Using the entries that follow, transcribe only the lines from the line with "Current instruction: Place" to the line with "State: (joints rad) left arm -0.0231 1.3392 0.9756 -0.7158", both included, exactly as they stand and without pictures.

EXERCISE DATA
== Segment start ==

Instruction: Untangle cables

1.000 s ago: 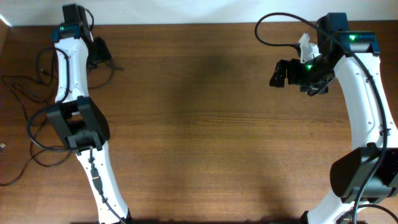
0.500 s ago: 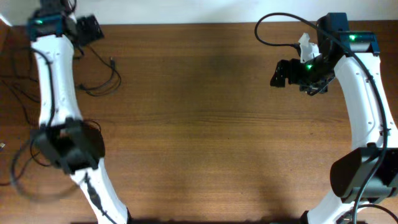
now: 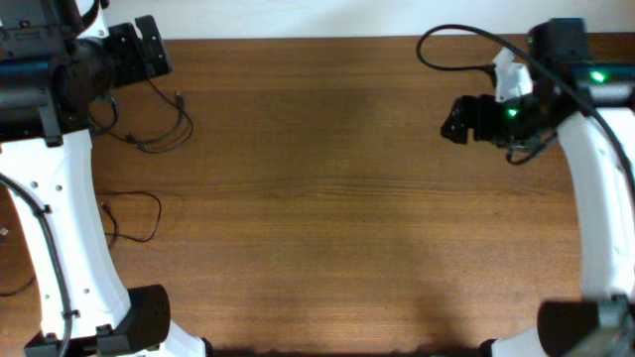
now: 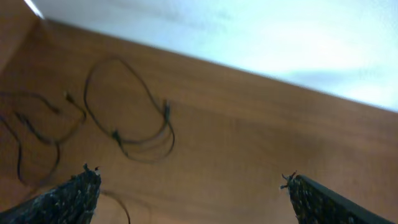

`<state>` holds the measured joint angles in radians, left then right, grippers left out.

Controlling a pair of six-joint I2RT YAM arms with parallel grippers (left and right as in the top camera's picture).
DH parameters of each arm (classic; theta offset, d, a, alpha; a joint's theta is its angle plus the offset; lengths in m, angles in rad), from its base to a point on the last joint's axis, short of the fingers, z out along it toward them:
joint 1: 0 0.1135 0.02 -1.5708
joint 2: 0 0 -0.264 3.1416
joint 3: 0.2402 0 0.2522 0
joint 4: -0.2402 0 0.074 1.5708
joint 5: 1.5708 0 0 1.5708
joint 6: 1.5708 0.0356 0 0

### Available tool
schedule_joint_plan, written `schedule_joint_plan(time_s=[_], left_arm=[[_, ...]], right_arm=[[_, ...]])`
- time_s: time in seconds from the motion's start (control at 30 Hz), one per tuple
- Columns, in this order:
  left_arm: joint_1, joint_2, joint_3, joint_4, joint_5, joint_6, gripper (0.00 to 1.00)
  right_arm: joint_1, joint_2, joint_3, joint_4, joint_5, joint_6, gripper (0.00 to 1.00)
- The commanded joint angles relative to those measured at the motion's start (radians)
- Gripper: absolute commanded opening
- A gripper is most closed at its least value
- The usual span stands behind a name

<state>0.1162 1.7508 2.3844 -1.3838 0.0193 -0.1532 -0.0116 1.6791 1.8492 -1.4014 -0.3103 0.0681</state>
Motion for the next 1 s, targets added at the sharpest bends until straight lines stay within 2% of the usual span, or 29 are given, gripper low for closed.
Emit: schedule_joint_plan(time_s=[0.0,0.07,0.2,0.3,0.67,0.77,0.83,0.9,0.97], left_arm=[[0.004,-0.012,0.000,-0.065,0.022,0.012,0.99],[0.004,-0.012,-0.001,-0.078,0.030,0.012,0.99],[0.005,-0.012,-0.001,-0.077,0.029,0.012,0.99],[0.004,-0.012,-0.001,-0.077,0.029,0.012,0.99],[0.005,-0.012,-0.001,-0.077,0.029,0.012,0.99],[0.004,-0.012,-0.001,-0.077,0.029,0.012,0.99],[0.004,-0.012,-0.001,-0.077,0.029,0.012,0.99],[0.004,-0.012,-0.001,-0.077,0.029,0.012,0.99],[0.004,-0.012,-0.001,-0.077,0.029,0.012,0.99]], right_arm=[[-0.001,-0.160,0.001,-0.035,0.009,-0.009,0.95],[-0.002,-0.228,0.001,-0.055,0.010,-0.009,0.99],[-0.002,-0.367,0.001,-0.099,0.009,-0.008,0.99],[-0.002,-0.405,0.001,-0.125,0.008,-0.008,0.99],[-0.002,-0.342,-0.002,-0.169,0.005,-0.008,0.99],[0.027,-0.362,-0.061,-0.027,0.020,-0.009,0.99],[0.055,-0.427,-0.183,0.151,0.056,-0.009,0.99],[0.065,-0.504,-0.336,0.319,0.061,-0.008,0.99],[0.083,-0.637,-0.566,0.517,0.061,-0.008,0.99]])
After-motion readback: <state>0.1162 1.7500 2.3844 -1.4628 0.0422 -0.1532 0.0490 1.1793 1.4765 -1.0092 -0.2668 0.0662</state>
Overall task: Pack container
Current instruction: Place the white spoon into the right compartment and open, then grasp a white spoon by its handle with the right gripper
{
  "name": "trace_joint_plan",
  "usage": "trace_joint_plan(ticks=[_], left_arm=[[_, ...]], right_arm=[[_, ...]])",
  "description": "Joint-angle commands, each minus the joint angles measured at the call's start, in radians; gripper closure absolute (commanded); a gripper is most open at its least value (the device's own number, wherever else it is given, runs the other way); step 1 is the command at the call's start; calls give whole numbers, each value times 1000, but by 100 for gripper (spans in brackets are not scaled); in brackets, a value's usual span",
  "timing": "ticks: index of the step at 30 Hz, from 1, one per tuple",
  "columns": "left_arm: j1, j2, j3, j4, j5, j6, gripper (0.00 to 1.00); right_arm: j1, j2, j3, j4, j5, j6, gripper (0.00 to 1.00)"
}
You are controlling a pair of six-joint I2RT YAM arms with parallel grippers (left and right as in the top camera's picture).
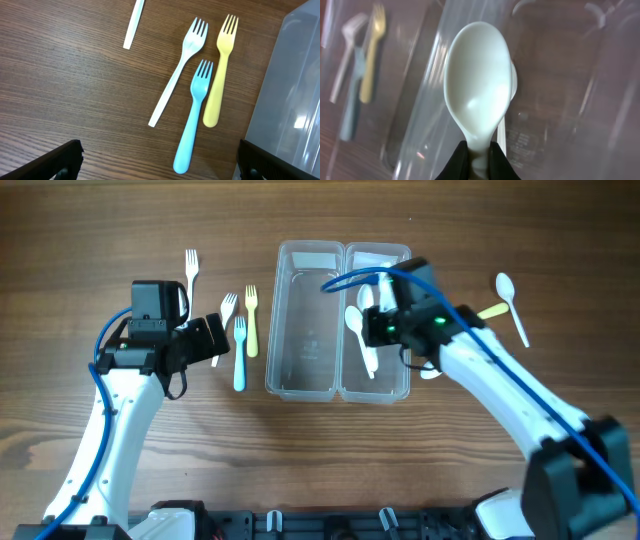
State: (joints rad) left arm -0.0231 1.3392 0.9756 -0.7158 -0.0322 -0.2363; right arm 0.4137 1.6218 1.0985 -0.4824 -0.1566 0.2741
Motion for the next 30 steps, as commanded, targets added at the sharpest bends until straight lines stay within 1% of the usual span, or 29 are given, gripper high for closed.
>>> trace_joint_plan(ticks=[1,4,6,8,10,11,12,13,15,16,18,20,24,26,27,29,30], left_arm=[[8,3,14,0,-10,23,0],[8,3,14,0,-10,23,0],[8,3,14,0,-10,23,0],[8,3,14,0,-10,23,0],[8,3,14,0,-10,23,0],[8,3,14,0,-10,23,0],[8,3,14,0,-10,23,0],[8,3,14,0,-11,23,0],[8,3,14,0,-11,23,0],[8,3,14,0,-10,23,0],[8,3,14,0,-10,23,0],[8,3,14,0,-10,23,0],[8,3,14,0,-10,23,0],[8,3,14,0,-10,23,0],[8,3,14,0,-10,23,0],[8,3,14,0,-11,23,0],[8,3,14,0,-11,23,0]], right_arm=[[3,-28,24,30,23,-43,67],[-8,-81,84,-8,64,-91,52],[-27,-125,121,-48,144,-69,48],[-55,-166,136,-61,177,-43,50],[-101,-208,136,-65,179,-14,57],[-128,-222,136,-75,179,5,59],[-155,-228,136,-89,180,30,59],[-185,-229,136,-108,180,59,54],[-251,-216,134,-164,180,136,53],[-287,-198,130,-189,180,173,53],[-335,-162,120,-216,175,202,53],[-366,-110,119,-239,167,208,53],[-383,4,119,-277,161,208,53],[-383,63,119,-289,160,231,53],[-383,93,119,-290,160,241,55],[-383,152,119,-291,155,285,60],[-383,178,119,-292,145,306,60]])
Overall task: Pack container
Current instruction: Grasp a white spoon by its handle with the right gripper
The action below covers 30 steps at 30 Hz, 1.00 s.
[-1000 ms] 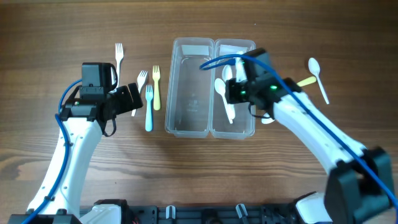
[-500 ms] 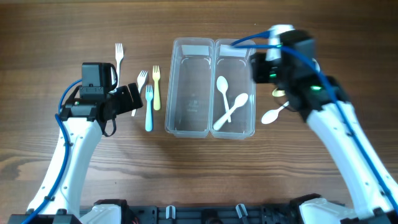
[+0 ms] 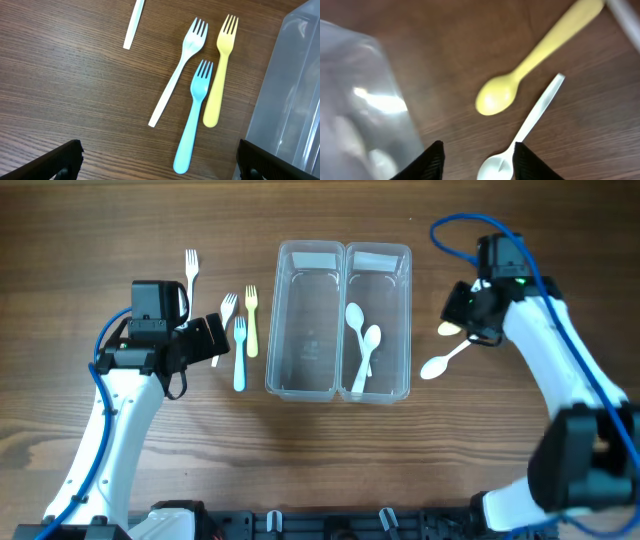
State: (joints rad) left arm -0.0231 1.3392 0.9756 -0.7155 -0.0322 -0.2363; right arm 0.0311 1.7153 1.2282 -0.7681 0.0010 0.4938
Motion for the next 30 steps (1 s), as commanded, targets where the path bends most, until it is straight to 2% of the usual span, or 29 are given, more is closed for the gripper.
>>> trace_joint_plan(ticks=[1,4,17,20,26,30], left_arm=[[8,3,14,0,-10,23,0],[8,3,14,0,-11,23,0],[8,3,14,0,-10,23,0],[8,3,14,0,-10,23,0],[8,3,14,0,-10,23,0],[8,3,14,0,-11,23,0]], right_arm=[[0,109,-11,-6,-31,99,61],[-5,158,-11,-8,-89,119,61],[-88,177,-46,-40,-76,129,60],[-107,177,-70,-27,-76,77,63],[-107,177,-79,0,-69,62,64],[-107,177,-99,22,-50,56,70]])
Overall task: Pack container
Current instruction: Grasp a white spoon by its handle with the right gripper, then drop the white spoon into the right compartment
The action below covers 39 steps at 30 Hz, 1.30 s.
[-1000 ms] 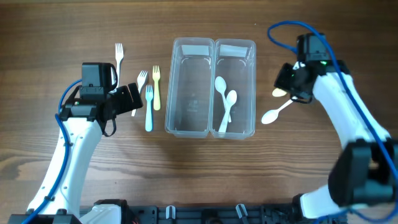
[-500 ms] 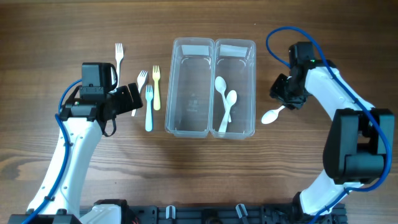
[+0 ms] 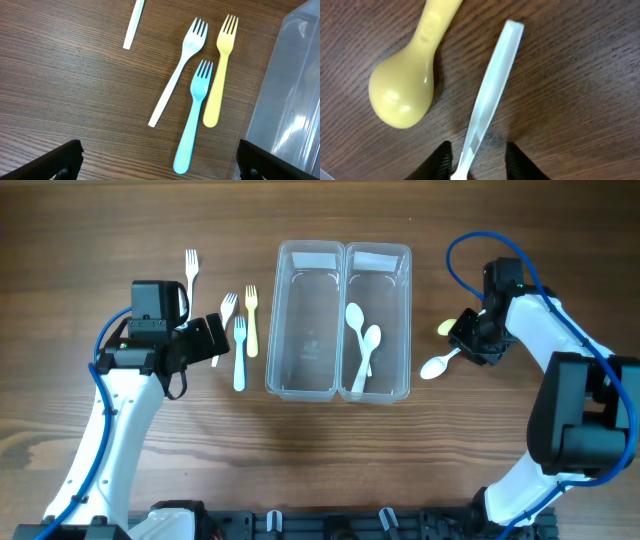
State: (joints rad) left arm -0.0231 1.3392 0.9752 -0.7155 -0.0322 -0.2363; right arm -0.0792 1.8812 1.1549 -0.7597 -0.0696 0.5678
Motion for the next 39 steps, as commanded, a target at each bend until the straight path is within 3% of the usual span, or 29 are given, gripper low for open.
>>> trace_joint_plan(ticks=[1,8,13,22,29,39], left_arm=[[8,3,14,0,-10,23,0],[8,3,14,0,-11,23,0],[8,3,14,0,-10,23,0],[8,3,14,0,-10,23,0],[8,3,14,0,-11,23,0],[8,3,14,0,-10,23,0]], right_arm=[[3,11,-39,22,42,-18,71],[3,11,-97,60,107,-71,74],[3,0,-94,35,113,-111,96],[11,-223,-47,23,119,-215,96],[113,-500,-27,66,-161,-302,96],[355,-475,-35,171,-180,-276,96]])
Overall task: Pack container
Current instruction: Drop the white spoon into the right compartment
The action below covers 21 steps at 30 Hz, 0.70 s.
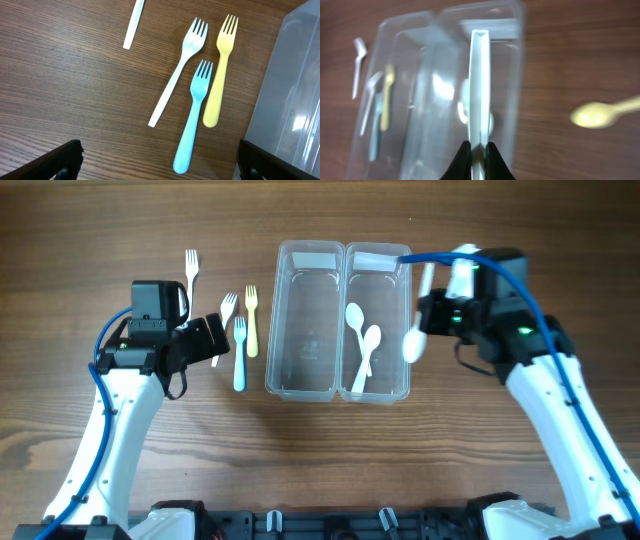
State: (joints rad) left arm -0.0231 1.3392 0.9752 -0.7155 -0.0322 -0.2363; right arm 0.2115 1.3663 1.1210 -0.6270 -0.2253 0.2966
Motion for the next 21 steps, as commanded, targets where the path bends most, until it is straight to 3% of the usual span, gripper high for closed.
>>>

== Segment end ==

ANSWER SECTION
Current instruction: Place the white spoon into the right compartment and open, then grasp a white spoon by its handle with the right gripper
{
  "name": "trace_joint_plan",
  "usage": "trace_joint_plan(ticks=[_], left_arm=[[_, ...]], right_arm=[[_, ...]])",
  "description": "Joint-angle commands, each minus the joint angles measured at the call's start, in radians; gripper closure absolute (commanded); a gripper is most open at its least value (the device's own number, wherever else it is given, runs the other way); step 1 is the command at the call's start; calls give whole numbers, each value times 1000, but by 100 for gripper (spans in brackets are not scaled); in brackets, a value's usual span",
  "timing": "ticks: index of the step at 30 Hz, from 1, one per tuple",
  "columns": "left_arm: j1, j2, j3, j4, j5, j6, gripper (0.00 to 1.00); right_arm: j1, j2, j3, j4, j5, j6, gripper (0.00 to 1.00)"
}
You are controlling a pair of six-joint I2RT YAM arms with parallel grippers (left and right as in the top camera's picture).
State: (joints rad) left arm -0.0231 1.3392 0.9756 -0.7158 -0.0322 -0.2363; right arm 0.4137 1.6218 1.0985 -0.4824 -0.1566 0.2741

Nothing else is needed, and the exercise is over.